- **Work to be completed**:
Among the lines below, restate word for word only those from the line with "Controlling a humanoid" through the line with "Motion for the", with both end lines kept.

**** Data for processing ****

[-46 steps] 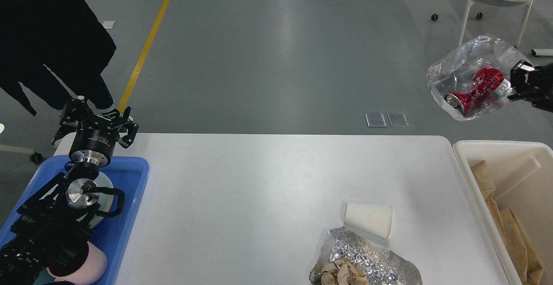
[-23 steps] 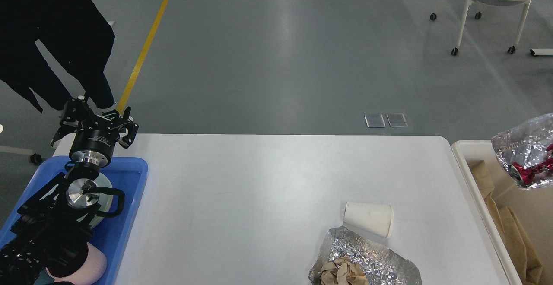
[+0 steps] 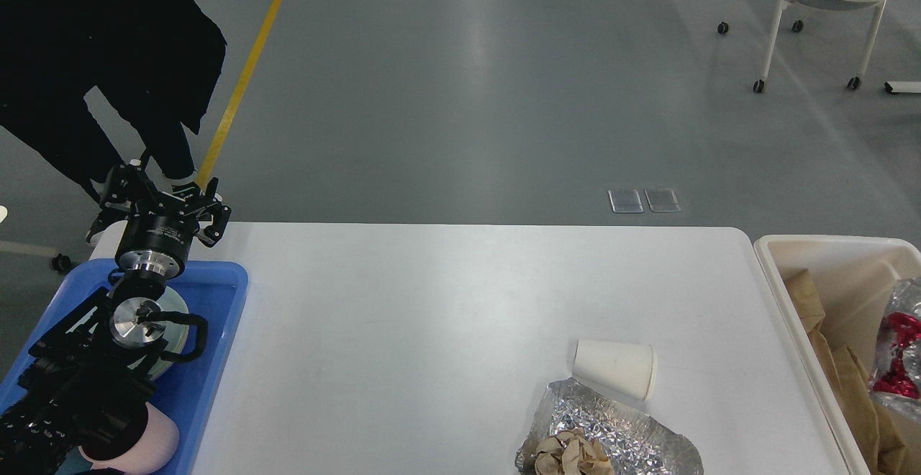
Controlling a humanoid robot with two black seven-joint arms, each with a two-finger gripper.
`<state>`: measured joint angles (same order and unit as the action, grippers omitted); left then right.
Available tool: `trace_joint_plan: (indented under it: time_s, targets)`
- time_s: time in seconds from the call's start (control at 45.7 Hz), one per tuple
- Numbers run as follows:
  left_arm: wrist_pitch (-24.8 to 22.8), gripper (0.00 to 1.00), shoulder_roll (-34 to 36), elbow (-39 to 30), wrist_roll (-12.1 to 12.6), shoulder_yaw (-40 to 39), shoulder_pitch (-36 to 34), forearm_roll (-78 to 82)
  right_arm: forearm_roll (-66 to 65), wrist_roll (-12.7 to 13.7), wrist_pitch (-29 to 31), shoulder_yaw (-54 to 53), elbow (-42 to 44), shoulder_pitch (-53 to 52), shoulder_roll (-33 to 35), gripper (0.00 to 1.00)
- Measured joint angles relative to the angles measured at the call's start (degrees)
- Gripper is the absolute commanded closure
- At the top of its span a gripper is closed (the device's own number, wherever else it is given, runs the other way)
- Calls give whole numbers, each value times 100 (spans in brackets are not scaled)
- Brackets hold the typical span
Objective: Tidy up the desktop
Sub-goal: 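Raise the right gripper out of the bin and over the table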
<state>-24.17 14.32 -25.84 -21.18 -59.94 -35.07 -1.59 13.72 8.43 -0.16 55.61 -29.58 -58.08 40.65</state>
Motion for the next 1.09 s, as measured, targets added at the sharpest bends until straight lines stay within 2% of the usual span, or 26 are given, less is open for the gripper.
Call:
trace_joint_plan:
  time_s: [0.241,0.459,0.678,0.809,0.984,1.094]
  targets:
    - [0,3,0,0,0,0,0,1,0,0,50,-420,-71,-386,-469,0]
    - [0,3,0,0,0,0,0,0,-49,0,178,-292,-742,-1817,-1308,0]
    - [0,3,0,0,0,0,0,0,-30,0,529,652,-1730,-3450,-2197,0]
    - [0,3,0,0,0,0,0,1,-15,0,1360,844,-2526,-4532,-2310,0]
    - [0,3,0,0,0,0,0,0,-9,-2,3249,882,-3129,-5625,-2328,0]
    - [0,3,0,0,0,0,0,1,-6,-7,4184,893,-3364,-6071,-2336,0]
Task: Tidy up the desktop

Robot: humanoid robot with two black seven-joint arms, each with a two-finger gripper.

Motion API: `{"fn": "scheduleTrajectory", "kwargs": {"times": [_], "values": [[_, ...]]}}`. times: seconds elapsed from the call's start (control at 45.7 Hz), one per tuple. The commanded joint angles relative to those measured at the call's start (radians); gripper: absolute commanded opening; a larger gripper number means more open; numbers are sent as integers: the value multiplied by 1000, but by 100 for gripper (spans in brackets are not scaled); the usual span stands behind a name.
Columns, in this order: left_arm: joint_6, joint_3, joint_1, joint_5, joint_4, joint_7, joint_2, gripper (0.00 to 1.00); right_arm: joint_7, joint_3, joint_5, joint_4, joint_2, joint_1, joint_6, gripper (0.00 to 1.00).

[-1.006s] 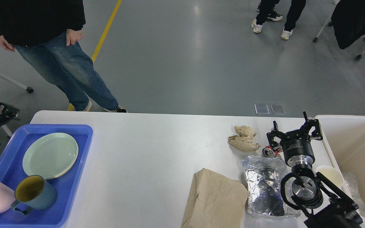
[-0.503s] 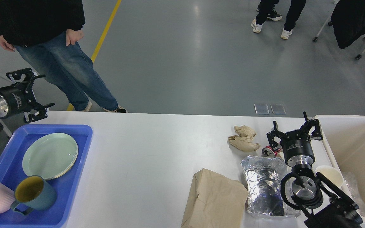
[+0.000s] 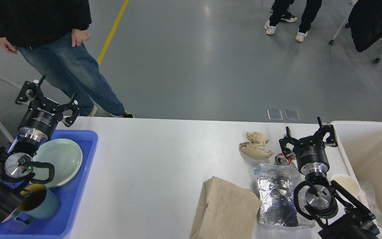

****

- **Exercise solution**:
Controlling a humanoid robot with two black seven-joint arms, each with a two-finger gripper.
`<state>`: measured joint angles (same order and unit as the action, grippers omitted); left then right.
Available tool: `trace_joint_plan: (indented under it: time_s, targets)`
- time_s: time in seconds from the call's start (control at 45.7 Hz), one per tuple
- Numbers run as follows:
  left_arm: wrist_pitch (-24.8 to 22.8), gripper (0.00 to 1.00), shoulder_roll (-34 to 36), elbow (-39 to 30), wrist_roll (-12.1 to 12.6), shoulder_yaw (-40 to 39), shoulder_pitch (-36 to 34), forearm_roll (-78 to 82)
  right_arm: forearm_roll (-66 to 65), wrist_roll (-12.7 to 13.7), wrist_pitch (-29 to 31), shoulder_yaw (-54 to 53), elbow (-42 to 44), shoulder_pitch (-53 to 52), shoulder_roll (-33 to 35), gripper (0.00 to 1.00)
- Measured joint angles relative to the angles measured at the call's start (degrees)
- Gripper is the absolute commanded closure
- At the top of its span a gripper is closed (the device's own number, wherever else it is given, runs the other way)
- Calls give whole numbers, each value times 100 (spans in brackets are not scaled)
- Brackets hold the typical span
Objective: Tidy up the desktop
Sub-goal: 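Raise the right gripper out of the bin and over the table
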<state>-24.17 14.32 -25.84 -21.18 -59.94 -35.07 -1.59 13.72 8.43 -0.16 55.61 -29.58 -58.08 40.65</state>
Motion for the next 1.09 s, as measured, targets added at the sharpest bends until straight lines stay within 2% of the usual span, or 26 are given, less is open for the gripper.

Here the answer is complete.